Look how many views you are getting!


----------



## Guest (Apr 23, 2010)

ThoughtOnFire said:


> HOTTIE!!
> 
> 
> 
> ...


Why thank you, you aren't so bad looking yourself







I'm getting a lot of views? I didn't even notice lol.


----------



## RenZimE (Feb 10, 2010)

Here, have a comment from me - thats at least one view you can vouch for









Also bare in mind that Google, Yahoo and Bing are always "viewing" topics 24/7 and so I'd imagine a fair few of your views are from them alone. Not that you dont deserve the 200+ views you've got, cos lets face it.. You're hotter than most of the girls I know







(Okay.. I think I escaped digging myself into a hole with that one







)


----------



## flat (Jun 18, 2006)

That outfit kinda reminds me of an Oktoberfest bar maid. Do you have any fraulein in you? lol


----------



## Guest (Apr 25, 2010)

flat said:


> That outfit kinda reminds me of an Oktoberfest bar maid. Do you have any fraulein in you? lol


Actually, yes. I am german.


----------



## Minerva8979 (Jan 30, 2010)

Me too


----------



## FoXS (Nov 4, 2009)

waaaaas ? seit wann denn das?


----------



## Guest (Apr 27, 2010)

FoXS said:


> waaaaas ? seit wann denn das?


Since birth. My great grandma immigrated from Germany during WW2. Her name was Olga and I look just like her.


----------



## Surfingisfun001 (Sep 25, 2007)

Hey I was gunna comment on your picture earlier but my hands were too busy to type


----------



## voidvoid (Sep 5, 2008)

surfingisfun001 said:


> Hey I was gunna comment on your picture earlier but my hands were too busy to type


Lies, you are typing with one hand.


----------



## Guest (Apr 29, 2010)

surfingisfun001 said:


> Hey I was gunna comment on your picture earlier but my hands were too busy to type


I wish there was a "blush" icon.


----------



## Minerva8979 (Jan 30, 2010)

tinyfairypeople said:


> Since birth. My great grandma immigrated from Germany during WW2. Her name was Olga and I look just like her.

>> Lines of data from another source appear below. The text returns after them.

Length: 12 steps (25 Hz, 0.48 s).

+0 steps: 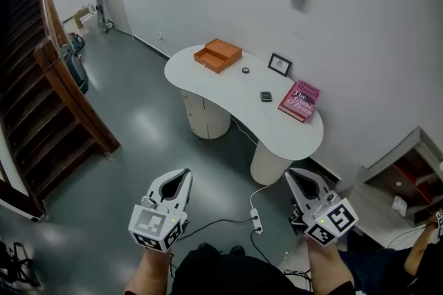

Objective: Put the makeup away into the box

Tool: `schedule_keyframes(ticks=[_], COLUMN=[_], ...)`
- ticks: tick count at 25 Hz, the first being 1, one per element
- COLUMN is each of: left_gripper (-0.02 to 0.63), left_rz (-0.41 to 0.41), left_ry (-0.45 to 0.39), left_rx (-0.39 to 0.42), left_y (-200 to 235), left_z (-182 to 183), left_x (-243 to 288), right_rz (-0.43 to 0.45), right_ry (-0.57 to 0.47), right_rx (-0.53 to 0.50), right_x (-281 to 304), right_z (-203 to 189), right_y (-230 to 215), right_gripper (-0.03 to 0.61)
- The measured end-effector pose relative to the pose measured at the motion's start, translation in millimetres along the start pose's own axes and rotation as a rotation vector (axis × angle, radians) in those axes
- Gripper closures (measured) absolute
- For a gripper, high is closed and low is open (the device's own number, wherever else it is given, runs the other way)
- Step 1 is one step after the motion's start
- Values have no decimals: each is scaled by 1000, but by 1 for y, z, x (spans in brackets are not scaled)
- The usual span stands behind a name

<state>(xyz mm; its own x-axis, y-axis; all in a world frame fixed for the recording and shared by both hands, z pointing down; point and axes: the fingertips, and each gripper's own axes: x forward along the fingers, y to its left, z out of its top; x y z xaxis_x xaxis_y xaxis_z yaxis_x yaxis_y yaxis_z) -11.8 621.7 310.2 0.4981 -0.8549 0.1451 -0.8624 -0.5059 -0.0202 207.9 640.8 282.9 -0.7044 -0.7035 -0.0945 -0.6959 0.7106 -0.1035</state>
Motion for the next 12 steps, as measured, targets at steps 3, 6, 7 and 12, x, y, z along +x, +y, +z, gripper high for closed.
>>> schedule_keyframes(ticks=[3, 6, 7, 12], left_gripper=[601, 601, 600, 601], left_rz=[13, 14, 12, 2], left_ry=[7, 18, 20, 10], left_rx=[-19, -29, -30, -39], left_y=[-5, -5, -3, 22], left_z=[-8, -13, -14, -16], left_x=[-5, -2, 0, 27], right_rz=[41, 61, 65, 53], right_ry=[9, 12, 15, 34], right_rx=[38, 66, 68, 94], right_x=[-3, -3, -1, 25], right_z=[-9, -13, -13, -21], right_y=[4, 3, 2, -21], right_gripper=[543, 541, 541, 541])
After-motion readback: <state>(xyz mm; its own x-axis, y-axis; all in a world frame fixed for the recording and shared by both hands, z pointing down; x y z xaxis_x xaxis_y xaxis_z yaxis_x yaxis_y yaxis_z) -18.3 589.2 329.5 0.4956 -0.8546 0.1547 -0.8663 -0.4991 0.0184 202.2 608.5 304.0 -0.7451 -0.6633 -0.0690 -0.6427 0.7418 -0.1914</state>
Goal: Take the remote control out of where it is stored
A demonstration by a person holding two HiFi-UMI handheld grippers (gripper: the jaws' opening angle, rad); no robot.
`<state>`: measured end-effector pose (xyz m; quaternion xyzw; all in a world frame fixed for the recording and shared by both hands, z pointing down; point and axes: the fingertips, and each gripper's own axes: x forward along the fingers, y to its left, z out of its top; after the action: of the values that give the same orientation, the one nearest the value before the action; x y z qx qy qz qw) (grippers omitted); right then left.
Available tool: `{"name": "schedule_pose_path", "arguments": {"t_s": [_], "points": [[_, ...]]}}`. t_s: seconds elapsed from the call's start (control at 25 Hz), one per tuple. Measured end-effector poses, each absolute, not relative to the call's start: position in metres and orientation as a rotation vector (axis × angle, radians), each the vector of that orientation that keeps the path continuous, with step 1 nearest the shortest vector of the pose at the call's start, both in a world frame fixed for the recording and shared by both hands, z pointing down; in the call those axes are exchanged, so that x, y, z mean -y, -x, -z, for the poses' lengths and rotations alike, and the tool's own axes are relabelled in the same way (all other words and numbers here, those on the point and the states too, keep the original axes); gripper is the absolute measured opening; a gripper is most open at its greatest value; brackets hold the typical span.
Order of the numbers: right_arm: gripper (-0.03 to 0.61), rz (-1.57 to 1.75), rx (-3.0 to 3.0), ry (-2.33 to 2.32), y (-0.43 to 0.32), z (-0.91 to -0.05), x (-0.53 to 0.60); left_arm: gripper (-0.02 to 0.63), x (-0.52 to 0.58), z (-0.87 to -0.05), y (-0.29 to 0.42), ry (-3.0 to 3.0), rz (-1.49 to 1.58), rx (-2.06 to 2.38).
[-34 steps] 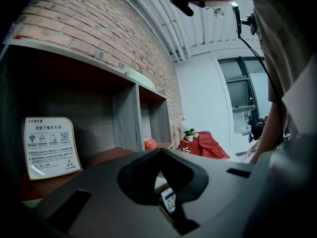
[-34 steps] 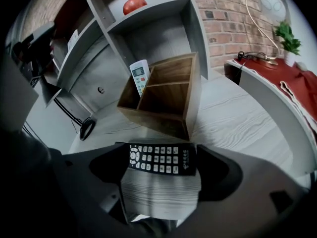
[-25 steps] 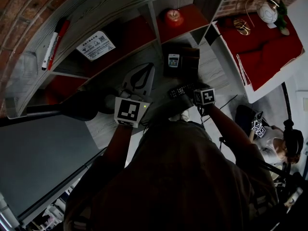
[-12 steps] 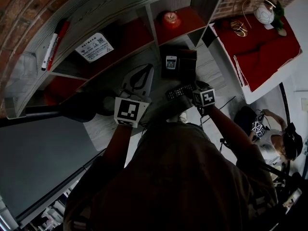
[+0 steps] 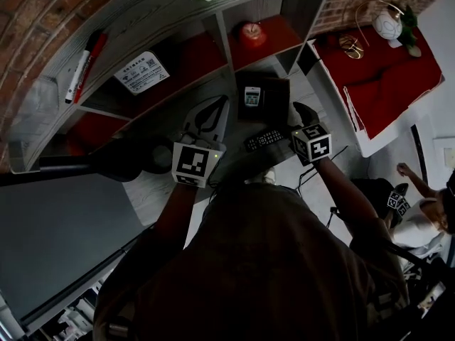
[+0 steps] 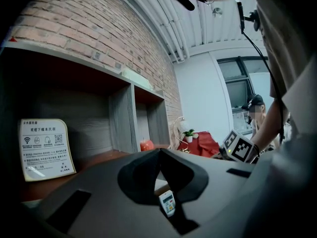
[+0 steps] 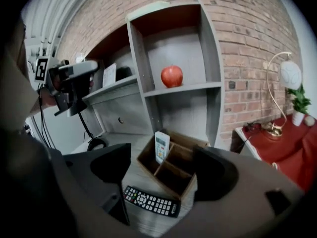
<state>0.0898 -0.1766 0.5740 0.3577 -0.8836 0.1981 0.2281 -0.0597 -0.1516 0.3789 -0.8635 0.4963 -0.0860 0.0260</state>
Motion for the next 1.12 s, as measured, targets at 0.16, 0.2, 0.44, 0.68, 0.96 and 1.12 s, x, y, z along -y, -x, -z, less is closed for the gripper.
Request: {"name": "schedule_pose_path", "arguments": {"t_s": [0.16,0.2,0.44,0.68,0.96,1.12], "points": [[0.394,-0.401,2.56,-1.048,-0.09,-0.521,0.188,0.012,0.152,-0.375,0.058,2.668,0.249,-1.532],[0.394,-0.362,2.587,-1.059,-0.089,-0.508,0.189,0.012,0.152,-0.374,0.058,2.668,0.245,-1.532],[0.394,-0.158,2.685,-1.079,-0.087,-0.452,0.184,0.012,0.151,-0.37,0.057,2.659,0.24,-1.526],[0.391,-0.018,2.752,-1.08,-0.083,-0.417,0.172,0.012,0.151,-0.363,0.058,2.651,0.22,-1.524],[0.064,0.151,2.809,-1.253,-0.094,-0.369,0.162,0.012,0.15,-0.357,0.058,2.648,0.204,-1.527],[0.014,0.205,2.81,-1.322,-0.101,-0.357,0.158,0.012,0.15,-0.355,0.059,2.636,0.198,-1.533]]}}
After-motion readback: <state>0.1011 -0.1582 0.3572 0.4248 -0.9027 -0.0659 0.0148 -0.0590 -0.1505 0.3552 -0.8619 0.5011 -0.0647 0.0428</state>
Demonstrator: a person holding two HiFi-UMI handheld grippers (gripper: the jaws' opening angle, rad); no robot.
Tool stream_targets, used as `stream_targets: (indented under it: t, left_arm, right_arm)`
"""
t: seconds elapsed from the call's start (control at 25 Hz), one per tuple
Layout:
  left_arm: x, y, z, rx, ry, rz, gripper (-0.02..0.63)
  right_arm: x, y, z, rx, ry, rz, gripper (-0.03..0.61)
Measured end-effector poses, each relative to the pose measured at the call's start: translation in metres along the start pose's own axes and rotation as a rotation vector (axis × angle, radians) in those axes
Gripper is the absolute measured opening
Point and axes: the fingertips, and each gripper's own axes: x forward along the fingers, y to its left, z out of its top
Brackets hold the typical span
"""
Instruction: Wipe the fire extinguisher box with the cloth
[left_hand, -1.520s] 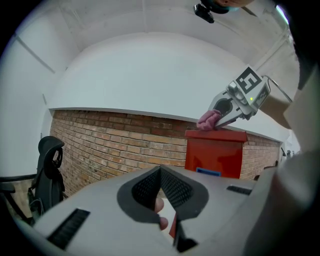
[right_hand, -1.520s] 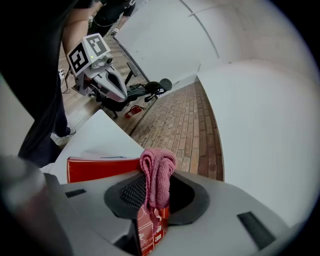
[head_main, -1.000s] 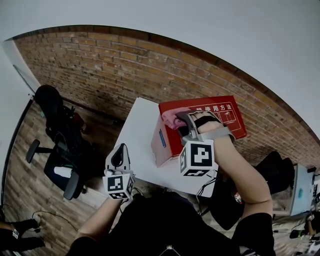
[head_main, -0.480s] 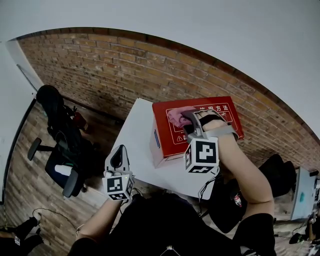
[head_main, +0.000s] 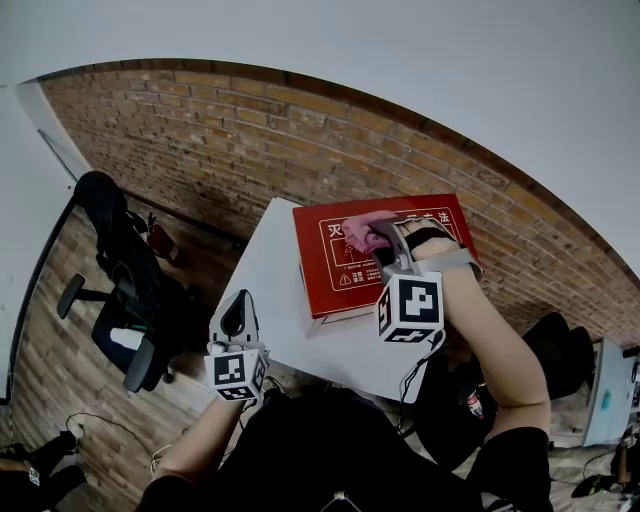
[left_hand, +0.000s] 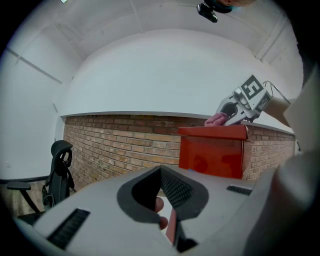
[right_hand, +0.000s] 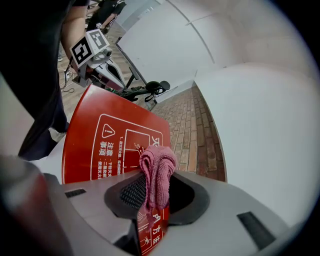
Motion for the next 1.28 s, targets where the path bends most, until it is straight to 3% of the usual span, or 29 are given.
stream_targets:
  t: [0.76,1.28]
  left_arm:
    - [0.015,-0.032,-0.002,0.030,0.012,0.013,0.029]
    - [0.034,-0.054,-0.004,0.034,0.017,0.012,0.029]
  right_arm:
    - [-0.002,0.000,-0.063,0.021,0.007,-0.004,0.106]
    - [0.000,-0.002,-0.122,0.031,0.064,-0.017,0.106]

Whoaah..I have no idea what that says..but that's cool that you look like her.This thread is gettin heated too!lol 
My favorite substitute for the blush icon --> ^.^ lol


----------



## Guest (May 2, 2010)

Minerva8979 said:


> Whoaah..I have no idea what that says..but that's cool that you look like her.This thread is gettin heated too!lol
> My favorite substitute for the blush icon --> ^.^ lol


If you were referring to this "waaaaas ? seit wann denn das?" It translates to "what? Since when?". I just answered back in English.


----------



## Tommygunz (Sep 7, 2009)

surfingisfun001 said:


> Hey I was gunna comment on your picture earlier but my hands were too busy to type


i think you meant your thumb and pointer finger were to busy to type!


----------



## Guest (May 3, 2010)

Tommygunz said:


> i think you meant your thumb and pointer finger were to busy to type!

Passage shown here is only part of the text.